= Nunù Sanchioni =

Italian opera singer

Nunù Sanchioni (17 September 1908, Cairo – ?) was an Italian operatic singer. She was considered one of the finest coloratura sopranos of her generation and was often compared with Mercedes Capsir and Toti Dal Monte. Her best roles included Rosina in Gioachino Rossini's Il barbiere di Siviglia and Gilda in Giuseppe Verdi's Rigoletto.

==Life==
Sanchioni was born in Cairo to the family of an Italian consul in Egypt. In her youth she moved to Italy and probably settled in Milan, where she studied singing with Emma Molajoli who also taught the soprano Thea Phillips. Emma was the wife of the famous conductor Lorenzo Molajoli. She made her debut as Musetta in Giacomo Puccini's La bohème at the Teatro Campoamor in Oviedo in 1926. From 1926 to 1932 she appeared with great success in Italian provincial opera houses, but in 1931 and 1932 she sang Rosina in Il barbiere di Siviglia, Gilda in Rigoletto and Hänsel in Engelbert Humperdinck's Hänsel und Gretel at the Teatro San Carlo in Naples. In the same period, and in 1935, she also sang at the Italian Opera in the Netherlands. In 1932, Sanchioni was struck with an illness which led to her withdrawal from the stage for two years. After her recovery in 1934, she was engaged for the season at the Teatro alla Scala in Milan where she sang the role of Adele in Johann Strauss's operetta Die Fledermaus in the production of Max Reinhardt. Towards the end of the 1930s, Sanchioni married a German citizen and moved to Java, where she performed as a concert singer. She returned to Italy in 1946 and kept singing till 1948.

Little is known about her life after the 1940s; in 1957, 1967 and 1971 Sanchioni appeared in three Italian films (Il sole tornerà; the episode "Premio Nobel" of the TV series TuttoTotò; Il cavaliere inesistente, based on the novel The Nonexistent Knight).

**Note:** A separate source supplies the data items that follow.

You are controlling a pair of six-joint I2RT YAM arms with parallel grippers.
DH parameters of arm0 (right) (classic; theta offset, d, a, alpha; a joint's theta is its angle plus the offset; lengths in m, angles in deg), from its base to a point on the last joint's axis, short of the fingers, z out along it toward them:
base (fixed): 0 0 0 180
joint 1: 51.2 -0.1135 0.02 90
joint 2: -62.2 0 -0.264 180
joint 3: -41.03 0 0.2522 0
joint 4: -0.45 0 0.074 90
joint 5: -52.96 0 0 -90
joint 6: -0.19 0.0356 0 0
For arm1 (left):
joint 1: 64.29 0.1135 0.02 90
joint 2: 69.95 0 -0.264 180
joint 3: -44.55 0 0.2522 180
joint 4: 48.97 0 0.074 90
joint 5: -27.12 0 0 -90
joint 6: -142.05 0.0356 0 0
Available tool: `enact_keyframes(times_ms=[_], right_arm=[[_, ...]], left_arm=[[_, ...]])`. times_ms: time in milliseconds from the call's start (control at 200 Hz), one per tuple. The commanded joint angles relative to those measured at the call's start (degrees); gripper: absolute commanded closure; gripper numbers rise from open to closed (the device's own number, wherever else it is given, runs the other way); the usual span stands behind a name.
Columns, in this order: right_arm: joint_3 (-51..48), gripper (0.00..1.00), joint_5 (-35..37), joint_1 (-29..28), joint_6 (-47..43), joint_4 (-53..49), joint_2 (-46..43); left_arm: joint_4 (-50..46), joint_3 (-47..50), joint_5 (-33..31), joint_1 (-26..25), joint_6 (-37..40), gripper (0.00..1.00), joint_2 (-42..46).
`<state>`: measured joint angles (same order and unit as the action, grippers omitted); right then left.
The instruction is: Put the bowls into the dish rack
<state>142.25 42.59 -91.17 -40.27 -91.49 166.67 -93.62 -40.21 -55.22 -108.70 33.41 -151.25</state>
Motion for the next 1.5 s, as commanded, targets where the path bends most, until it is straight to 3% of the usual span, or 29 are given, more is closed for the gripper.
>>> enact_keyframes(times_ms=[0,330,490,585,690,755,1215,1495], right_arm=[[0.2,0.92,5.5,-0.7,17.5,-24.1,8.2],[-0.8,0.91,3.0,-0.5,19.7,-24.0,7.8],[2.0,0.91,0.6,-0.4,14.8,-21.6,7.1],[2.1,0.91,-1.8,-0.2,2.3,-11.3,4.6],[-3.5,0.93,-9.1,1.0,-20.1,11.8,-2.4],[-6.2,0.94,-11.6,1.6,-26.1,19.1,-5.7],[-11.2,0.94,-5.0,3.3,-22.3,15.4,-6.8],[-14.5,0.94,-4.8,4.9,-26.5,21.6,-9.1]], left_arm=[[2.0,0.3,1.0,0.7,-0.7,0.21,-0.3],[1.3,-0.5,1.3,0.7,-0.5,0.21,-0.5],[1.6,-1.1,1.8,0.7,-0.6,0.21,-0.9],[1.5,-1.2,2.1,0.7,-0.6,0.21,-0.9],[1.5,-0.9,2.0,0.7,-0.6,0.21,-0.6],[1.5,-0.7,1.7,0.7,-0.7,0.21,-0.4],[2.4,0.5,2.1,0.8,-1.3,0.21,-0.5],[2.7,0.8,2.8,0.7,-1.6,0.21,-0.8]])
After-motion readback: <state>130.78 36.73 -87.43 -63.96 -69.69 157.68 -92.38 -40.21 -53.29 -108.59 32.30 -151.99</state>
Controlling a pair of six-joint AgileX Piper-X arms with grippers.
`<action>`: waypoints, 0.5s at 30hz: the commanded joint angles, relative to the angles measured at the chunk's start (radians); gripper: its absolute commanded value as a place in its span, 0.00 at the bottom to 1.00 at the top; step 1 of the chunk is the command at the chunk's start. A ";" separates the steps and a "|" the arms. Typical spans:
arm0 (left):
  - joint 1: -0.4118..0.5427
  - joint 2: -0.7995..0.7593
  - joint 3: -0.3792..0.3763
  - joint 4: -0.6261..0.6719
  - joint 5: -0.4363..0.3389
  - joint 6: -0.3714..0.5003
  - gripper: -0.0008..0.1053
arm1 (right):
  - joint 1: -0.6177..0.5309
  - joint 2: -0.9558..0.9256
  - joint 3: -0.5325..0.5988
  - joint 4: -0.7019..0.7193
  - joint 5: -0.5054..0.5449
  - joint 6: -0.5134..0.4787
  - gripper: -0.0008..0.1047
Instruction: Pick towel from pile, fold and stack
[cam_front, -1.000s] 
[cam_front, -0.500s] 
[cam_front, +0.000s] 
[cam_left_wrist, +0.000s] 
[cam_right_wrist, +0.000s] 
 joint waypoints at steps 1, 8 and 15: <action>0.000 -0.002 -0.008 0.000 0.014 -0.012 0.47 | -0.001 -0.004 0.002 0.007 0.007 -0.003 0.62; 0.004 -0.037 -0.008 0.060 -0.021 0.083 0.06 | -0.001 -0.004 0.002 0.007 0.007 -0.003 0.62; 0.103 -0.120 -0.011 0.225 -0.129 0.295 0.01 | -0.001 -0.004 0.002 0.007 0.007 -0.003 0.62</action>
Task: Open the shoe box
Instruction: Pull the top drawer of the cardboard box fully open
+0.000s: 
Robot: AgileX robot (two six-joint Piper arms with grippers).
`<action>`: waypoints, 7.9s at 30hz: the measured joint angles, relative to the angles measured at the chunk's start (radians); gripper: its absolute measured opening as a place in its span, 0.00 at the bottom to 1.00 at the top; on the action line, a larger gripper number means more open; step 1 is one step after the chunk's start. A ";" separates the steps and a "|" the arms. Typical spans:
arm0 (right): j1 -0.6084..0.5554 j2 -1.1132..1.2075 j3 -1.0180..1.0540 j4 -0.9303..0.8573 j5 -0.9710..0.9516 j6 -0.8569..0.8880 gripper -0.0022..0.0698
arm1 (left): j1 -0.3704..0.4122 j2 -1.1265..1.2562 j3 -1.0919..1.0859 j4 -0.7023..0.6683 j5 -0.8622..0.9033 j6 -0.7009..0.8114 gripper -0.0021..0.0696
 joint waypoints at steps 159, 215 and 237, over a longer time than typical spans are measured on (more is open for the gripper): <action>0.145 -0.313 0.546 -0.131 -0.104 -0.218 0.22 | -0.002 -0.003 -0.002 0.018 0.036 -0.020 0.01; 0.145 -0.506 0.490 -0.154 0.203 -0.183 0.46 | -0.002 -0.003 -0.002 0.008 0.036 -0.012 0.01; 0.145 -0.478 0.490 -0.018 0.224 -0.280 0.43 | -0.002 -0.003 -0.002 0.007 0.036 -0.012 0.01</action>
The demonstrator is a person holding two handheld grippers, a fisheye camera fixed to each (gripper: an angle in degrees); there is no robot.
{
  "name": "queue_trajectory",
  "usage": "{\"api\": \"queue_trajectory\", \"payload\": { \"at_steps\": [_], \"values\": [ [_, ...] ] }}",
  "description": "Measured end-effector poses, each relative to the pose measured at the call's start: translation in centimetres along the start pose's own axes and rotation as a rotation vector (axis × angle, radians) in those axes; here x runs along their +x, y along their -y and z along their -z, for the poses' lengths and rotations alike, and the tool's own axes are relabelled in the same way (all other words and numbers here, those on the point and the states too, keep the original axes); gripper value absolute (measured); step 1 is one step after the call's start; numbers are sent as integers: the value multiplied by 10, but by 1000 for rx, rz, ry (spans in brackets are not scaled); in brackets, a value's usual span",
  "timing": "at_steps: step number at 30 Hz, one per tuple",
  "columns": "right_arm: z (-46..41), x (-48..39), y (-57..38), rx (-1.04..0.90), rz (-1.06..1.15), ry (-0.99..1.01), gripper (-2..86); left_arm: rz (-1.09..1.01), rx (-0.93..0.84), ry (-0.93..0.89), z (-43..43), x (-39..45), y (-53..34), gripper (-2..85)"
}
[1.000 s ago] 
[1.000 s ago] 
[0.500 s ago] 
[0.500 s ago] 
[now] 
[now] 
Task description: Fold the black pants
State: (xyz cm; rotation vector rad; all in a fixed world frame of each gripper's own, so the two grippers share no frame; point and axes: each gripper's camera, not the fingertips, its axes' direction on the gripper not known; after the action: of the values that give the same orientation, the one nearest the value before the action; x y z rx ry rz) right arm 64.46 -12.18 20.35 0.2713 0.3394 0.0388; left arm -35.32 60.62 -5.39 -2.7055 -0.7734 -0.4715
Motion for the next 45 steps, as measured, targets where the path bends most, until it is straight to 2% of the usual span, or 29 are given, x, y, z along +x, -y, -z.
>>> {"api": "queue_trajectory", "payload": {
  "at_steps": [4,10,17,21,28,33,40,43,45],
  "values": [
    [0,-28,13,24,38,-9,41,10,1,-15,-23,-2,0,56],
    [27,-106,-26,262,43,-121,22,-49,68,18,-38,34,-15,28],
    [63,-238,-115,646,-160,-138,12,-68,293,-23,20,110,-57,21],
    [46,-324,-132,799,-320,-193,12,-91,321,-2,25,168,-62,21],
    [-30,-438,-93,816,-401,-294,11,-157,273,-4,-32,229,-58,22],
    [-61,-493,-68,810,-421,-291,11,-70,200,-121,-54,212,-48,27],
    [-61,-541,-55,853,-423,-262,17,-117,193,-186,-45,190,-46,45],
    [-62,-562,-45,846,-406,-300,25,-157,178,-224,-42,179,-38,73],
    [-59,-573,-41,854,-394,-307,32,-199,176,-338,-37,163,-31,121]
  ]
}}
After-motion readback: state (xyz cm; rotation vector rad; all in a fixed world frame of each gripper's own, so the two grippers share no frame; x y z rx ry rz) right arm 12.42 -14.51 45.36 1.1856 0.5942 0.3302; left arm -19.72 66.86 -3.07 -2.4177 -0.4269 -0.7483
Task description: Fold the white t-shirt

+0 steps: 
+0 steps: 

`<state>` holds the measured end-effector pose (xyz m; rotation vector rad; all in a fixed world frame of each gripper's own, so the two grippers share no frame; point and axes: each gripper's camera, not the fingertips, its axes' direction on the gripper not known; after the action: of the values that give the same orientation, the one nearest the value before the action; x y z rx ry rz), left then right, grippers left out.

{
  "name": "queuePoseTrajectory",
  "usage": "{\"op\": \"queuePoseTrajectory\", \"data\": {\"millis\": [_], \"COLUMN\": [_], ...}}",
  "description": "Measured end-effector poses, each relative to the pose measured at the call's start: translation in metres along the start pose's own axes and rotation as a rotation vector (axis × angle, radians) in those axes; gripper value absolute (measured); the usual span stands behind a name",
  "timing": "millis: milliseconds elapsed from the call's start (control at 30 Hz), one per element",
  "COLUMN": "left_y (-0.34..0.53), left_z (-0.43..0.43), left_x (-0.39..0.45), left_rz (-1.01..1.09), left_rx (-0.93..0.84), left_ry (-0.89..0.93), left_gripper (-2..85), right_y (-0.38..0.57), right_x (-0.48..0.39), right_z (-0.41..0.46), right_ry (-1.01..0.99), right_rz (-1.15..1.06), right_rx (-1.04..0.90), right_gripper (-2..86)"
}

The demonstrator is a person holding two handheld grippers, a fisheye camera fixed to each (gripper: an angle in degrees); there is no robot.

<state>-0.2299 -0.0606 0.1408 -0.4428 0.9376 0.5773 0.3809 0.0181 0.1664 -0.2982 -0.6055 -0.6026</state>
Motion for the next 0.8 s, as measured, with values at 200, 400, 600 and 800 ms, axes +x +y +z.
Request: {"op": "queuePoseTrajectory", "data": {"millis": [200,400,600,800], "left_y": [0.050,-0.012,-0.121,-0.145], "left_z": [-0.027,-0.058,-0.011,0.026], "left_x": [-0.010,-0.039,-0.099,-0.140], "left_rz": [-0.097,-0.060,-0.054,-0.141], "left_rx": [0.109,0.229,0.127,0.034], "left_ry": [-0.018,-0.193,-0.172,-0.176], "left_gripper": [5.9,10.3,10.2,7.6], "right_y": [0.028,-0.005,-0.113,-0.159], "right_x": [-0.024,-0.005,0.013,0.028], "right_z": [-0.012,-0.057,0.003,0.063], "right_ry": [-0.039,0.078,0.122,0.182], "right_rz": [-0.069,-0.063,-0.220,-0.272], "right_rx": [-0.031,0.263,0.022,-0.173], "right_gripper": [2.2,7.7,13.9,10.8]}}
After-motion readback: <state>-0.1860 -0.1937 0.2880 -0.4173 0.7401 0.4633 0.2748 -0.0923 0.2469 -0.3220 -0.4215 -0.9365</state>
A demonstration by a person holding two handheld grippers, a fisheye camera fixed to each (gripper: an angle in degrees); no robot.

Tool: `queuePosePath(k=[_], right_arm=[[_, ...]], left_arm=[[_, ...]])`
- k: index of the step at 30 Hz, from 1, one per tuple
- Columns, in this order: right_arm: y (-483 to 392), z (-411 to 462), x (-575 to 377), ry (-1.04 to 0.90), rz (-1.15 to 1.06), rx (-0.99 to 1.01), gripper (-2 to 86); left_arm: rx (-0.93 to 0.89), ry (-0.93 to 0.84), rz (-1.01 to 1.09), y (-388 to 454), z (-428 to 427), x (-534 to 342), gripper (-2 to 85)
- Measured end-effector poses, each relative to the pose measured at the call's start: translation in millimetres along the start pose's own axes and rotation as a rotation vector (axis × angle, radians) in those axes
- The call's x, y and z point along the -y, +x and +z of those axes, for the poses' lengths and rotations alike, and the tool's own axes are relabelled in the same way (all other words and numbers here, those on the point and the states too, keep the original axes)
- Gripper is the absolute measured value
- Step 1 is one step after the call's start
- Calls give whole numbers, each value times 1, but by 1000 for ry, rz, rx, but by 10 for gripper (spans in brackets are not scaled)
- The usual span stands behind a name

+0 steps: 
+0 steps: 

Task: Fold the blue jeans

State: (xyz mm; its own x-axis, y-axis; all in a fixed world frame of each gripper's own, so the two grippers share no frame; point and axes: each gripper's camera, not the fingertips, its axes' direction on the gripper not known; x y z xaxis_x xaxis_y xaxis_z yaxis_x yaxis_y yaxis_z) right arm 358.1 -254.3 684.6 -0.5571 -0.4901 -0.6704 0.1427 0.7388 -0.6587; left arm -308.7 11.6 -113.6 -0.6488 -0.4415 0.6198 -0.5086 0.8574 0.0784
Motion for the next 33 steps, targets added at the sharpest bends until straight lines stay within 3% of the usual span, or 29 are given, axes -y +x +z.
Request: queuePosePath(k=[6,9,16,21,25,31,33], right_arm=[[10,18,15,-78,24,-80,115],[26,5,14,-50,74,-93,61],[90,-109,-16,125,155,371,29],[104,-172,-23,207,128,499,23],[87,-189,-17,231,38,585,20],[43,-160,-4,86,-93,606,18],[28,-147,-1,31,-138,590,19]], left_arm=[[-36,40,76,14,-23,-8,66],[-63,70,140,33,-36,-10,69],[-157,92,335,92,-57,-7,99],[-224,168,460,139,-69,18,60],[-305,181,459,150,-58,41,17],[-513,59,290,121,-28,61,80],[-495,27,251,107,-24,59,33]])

Sanchioni made thirteen recordings for Cigale Records and Columbia Records in the 1930s. They include three duets from Rigoletto with the baritone Apollo Granforte and three duets from Rigoletto and Il barbiere di Siviglia with Enrico Molinari, as well as some solo arias (including Juliette's Waltz from Charles Gounod's Roméo et Juliette).